(Data excerpts)
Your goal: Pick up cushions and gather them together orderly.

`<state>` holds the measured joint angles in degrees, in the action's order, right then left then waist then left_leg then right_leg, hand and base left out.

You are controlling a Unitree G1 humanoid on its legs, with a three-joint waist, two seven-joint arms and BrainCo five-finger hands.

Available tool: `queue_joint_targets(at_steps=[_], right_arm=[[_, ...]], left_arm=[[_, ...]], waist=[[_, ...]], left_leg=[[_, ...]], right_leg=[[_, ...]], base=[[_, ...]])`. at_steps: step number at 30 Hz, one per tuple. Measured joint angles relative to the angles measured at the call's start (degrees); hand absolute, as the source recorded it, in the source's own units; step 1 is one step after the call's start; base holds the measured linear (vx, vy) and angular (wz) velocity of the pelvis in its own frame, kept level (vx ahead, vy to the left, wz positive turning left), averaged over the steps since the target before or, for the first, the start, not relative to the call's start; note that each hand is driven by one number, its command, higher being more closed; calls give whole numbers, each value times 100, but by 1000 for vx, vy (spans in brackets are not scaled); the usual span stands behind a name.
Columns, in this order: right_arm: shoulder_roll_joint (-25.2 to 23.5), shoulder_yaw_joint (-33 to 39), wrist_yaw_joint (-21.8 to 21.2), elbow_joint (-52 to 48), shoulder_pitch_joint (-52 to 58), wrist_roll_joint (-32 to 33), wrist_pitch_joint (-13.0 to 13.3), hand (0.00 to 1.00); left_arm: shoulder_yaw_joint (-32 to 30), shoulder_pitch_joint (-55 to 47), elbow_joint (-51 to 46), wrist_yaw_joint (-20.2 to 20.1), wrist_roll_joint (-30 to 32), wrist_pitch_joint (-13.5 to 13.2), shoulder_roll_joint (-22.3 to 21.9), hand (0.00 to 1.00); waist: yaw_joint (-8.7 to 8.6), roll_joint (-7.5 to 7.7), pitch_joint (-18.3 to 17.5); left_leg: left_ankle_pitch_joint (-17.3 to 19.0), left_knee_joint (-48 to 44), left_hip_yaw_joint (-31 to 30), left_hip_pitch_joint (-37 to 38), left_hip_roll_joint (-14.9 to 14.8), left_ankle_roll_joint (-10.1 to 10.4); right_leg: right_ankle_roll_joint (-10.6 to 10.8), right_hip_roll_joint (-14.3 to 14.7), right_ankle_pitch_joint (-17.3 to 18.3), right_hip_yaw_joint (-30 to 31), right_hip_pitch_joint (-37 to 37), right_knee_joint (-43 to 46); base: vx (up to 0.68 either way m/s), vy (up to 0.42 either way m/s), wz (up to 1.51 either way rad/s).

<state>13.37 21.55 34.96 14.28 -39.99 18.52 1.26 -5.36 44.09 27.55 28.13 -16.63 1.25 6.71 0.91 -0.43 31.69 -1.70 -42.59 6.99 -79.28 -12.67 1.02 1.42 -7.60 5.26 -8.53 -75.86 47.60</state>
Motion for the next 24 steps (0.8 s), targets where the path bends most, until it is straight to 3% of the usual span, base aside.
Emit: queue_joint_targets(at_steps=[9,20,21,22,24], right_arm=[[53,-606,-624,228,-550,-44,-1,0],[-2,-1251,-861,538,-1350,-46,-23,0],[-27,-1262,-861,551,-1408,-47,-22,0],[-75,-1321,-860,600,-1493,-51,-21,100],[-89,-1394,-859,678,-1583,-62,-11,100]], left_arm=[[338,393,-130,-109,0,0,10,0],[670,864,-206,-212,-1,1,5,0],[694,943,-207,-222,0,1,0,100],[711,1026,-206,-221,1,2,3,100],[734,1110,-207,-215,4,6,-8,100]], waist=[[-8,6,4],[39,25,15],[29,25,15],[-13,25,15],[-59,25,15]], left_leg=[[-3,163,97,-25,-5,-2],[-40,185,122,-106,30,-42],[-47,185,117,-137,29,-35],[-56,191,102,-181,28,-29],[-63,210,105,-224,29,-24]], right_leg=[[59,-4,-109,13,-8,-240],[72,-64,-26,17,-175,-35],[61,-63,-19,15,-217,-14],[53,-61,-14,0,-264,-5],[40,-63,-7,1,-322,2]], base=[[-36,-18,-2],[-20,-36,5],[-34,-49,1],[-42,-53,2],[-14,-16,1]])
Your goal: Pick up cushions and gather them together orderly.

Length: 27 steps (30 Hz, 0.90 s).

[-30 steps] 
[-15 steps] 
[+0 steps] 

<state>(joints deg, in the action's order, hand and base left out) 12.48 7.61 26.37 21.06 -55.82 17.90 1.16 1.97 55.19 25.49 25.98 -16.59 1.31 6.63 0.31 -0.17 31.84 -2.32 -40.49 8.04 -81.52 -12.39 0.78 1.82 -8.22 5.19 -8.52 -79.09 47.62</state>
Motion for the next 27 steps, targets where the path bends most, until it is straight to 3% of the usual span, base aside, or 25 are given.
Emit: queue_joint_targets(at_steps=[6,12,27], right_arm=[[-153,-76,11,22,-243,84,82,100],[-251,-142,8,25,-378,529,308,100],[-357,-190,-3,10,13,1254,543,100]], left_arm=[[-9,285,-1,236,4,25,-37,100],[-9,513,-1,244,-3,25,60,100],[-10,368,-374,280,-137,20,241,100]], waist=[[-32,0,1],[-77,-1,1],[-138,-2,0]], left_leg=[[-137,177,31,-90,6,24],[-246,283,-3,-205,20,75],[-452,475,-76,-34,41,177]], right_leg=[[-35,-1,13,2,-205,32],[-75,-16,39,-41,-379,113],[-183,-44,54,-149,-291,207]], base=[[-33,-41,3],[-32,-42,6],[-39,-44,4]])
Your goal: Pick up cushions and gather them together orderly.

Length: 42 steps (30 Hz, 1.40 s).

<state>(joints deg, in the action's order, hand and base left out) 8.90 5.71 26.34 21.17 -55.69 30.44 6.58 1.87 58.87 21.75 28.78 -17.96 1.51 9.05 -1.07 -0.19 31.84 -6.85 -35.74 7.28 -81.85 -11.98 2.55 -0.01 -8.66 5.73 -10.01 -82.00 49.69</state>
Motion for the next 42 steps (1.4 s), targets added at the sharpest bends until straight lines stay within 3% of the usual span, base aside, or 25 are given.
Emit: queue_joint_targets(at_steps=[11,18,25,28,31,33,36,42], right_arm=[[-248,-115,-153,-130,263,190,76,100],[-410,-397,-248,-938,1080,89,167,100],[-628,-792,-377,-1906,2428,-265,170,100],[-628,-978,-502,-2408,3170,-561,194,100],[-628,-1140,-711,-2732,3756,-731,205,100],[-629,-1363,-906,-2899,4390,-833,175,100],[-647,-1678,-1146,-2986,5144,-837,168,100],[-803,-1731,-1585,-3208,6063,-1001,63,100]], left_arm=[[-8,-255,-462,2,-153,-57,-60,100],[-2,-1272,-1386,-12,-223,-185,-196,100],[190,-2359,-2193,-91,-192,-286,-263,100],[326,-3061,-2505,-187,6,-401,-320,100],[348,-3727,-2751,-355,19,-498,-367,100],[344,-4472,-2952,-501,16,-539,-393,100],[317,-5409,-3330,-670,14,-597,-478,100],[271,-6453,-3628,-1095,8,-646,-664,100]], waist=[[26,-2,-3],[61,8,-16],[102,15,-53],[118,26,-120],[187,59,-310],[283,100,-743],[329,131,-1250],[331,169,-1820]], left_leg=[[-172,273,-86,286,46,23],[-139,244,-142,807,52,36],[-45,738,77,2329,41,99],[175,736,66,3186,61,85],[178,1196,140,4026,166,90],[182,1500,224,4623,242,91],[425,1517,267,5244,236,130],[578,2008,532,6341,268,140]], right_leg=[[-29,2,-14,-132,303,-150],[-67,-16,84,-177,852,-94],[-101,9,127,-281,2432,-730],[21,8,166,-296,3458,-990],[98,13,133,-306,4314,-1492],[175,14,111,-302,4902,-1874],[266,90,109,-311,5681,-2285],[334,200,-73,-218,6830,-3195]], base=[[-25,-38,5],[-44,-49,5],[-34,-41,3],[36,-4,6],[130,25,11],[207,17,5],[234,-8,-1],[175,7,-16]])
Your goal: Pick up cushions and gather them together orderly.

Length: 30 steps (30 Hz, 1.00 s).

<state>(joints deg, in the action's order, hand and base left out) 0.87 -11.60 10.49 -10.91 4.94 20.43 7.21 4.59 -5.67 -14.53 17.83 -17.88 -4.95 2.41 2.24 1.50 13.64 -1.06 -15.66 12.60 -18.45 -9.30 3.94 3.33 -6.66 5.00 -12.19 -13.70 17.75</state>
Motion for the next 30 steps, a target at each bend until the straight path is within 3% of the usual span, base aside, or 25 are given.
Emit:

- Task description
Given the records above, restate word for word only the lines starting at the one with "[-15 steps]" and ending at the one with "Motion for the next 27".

- Response below
[-15 steps] 
[+0 steps] 

<state>(joints deg, in the action's order, hand and base left out) 12.48 7.61 26.37 21.06 -55.82 17.90 1.16 1.97 55.19 25.49 25.98 -16.59 1.31 6.63 0.31 -0.17 31.84 -2.32 -40.49 8.04 -81.52 -12.39 0.78 1.82 -8.22 5.19 -8.52 -79.09 47.62</state>
Motion for the next 27 steps, targets where the path bends most, until it is straight to 3% of the usual span, base aside, or 25 are given.

That is the complete output.